Nothing but a number is needed here; count the lines of the listing that include "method".

= = = = =

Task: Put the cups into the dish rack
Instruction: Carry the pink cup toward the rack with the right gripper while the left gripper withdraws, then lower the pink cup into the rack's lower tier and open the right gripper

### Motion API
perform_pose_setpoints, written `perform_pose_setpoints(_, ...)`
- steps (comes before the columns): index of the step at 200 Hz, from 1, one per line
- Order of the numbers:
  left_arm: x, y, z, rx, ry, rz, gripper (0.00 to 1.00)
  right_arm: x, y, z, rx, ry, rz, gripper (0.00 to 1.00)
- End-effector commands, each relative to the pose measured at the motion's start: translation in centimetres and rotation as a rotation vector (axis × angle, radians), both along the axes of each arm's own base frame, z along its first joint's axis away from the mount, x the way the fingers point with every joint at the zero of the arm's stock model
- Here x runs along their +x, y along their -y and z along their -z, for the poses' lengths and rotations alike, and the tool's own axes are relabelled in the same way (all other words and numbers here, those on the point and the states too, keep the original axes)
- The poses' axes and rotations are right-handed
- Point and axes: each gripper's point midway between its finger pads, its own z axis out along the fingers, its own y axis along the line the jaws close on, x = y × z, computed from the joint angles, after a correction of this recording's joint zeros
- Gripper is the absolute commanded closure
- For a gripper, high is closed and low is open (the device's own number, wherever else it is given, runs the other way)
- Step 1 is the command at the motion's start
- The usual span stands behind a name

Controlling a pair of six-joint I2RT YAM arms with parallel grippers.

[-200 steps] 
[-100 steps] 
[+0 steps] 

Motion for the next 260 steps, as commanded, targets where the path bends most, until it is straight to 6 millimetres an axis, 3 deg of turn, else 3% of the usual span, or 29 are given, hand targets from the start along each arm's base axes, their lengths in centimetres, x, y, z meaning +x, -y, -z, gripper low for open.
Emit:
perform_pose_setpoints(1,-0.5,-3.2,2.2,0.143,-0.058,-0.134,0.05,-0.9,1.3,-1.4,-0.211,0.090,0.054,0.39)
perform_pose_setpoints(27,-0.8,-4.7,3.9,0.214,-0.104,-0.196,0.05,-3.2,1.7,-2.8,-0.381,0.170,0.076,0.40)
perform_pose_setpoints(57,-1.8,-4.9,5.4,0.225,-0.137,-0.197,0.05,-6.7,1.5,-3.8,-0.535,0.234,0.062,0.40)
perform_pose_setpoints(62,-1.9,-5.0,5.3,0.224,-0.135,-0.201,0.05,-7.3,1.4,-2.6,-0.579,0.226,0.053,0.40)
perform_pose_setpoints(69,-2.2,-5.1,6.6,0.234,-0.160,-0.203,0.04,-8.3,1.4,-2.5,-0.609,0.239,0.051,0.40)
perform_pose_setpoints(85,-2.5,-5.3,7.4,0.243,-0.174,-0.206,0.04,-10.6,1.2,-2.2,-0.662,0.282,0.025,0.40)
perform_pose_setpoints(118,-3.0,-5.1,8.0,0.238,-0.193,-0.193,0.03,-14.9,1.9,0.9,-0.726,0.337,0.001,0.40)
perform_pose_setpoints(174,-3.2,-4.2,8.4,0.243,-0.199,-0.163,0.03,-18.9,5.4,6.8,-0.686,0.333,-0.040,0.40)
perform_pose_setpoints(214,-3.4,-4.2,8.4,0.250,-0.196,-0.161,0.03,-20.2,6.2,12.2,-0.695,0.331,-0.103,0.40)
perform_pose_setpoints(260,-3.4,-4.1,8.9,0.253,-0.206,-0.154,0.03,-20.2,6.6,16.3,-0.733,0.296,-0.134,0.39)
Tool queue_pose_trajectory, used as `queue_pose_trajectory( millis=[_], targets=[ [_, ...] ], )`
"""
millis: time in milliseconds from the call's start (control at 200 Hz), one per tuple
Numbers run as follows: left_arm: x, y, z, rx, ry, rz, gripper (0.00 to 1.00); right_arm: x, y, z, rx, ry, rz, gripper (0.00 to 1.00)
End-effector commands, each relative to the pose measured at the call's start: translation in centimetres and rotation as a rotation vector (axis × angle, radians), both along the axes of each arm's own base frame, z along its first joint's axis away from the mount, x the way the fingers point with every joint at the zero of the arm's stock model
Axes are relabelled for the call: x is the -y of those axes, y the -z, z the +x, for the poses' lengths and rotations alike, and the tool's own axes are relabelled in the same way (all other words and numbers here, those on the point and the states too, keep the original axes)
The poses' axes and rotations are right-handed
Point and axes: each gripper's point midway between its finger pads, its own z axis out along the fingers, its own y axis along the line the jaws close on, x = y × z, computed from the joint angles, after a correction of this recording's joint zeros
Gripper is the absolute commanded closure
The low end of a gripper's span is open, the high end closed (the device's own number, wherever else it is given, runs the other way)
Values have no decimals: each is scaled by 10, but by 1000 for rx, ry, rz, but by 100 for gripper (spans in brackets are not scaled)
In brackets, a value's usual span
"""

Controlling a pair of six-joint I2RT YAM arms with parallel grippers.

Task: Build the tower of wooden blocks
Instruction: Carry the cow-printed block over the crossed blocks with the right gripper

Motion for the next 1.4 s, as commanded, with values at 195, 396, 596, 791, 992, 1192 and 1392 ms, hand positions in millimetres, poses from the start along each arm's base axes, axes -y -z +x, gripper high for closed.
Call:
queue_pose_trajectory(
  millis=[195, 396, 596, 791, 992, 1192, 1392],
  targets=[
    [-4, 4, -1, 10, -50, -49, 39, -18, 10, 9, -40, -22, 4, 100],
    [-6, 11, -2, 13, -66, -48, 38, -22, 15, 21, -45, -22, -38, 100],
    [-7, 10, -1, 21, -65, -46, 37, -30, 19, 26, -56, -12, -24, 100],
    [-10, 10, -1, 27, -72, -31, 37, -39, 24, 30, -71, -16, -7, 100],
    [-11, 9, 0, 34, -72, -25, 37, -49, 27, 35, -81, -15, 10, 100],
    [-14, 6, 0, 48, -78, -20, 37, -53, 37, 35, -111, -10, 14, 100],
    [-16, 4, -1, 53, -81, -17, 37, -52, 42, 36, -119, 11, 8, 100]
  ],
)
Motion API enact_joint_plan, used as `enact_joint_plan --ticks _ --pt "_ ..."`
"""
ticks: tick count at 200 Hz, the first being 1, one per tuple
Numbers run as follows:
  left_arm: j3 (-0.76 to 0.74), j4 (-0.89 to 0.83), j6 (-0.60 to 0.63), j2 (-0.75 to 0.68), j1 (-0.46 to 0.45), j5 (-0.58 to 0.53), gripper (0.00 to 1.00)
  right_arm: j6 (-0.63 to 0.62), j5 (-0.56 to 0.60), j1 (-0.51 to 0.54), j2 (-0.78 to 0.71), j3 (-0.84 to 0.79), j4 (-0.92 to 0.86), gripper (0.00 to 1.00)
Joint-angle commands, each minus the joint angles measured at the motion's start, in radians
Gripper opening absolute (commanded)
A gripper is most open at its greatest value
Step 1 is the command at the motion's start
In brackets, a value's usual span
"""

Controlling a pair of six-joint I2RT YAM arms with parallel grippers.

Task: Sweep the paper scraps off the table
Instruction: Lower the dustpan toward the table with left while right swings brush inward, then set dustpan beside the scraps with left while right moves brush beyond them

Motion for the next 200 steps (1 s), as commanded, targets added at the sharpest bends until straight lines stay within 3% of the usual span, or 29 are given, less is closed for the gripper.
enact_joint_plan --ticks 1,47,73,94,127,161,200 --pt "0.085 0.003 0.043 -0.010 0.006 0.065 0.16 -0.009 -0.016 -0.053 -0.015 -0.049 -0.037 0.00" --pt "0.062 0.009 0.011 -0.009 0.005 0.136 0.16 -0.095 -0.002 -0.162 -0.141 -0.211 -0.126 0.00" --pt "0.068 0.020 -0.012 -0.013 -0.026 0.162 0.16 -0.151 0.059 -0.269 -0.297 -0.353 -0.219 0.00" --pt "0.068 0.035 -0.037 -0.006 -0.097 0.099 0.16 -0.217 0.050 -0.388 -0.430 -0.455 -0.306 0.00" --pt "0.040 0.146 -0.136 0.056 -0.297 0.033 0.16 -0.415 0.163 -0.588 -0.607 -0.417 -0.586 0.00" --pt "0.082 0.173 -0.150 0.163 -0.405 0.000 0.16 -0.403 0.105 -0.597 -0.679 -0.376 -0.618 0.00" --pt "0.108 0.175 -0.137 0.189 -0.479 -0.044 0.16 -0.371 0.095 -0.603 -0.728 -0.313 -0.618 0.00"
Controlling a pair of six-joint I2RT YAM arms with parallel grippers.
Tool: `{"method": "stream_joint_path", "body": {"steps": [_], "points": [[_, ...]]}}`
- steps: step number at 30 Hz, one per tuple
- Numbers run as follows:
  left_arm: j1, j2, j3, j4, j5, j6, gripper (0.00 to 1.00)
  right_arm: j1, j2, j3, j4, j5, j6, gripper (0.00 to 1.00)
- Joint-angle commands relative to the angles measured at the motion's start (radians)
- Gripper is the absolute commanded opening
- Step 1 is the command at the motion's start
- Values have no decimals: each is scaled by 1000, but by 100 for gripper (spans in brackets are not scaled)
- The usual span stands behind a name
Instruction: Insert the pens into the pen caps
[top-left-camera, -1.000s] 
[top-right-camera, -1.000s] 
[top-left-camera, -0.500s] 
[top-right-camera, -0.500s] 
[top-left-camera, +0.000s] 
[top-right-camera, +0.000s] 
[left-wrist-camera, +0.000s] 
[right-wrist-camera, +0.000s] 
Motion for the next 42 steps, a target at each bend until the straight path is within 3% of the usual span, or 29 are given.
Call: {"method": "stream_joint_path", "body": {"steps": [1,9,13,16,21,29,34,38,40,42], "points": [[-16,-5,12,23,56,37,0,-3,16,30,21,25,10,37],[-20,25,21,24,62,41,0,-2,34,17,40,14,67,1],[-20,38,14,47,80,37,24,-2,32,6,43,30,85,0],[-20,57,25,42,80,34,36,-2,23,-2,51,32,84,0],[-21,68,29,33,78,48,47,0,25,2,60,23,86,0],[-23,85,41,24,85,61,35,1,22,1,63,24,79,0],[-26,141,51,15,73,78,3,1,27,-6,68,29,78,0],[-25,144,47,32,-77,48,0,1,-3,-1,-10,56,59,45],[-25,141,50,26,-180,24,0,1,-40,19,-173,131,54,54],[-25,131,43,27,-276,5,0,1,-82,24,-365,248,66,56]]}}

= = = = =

◆ WRITTEN SOLUTION
2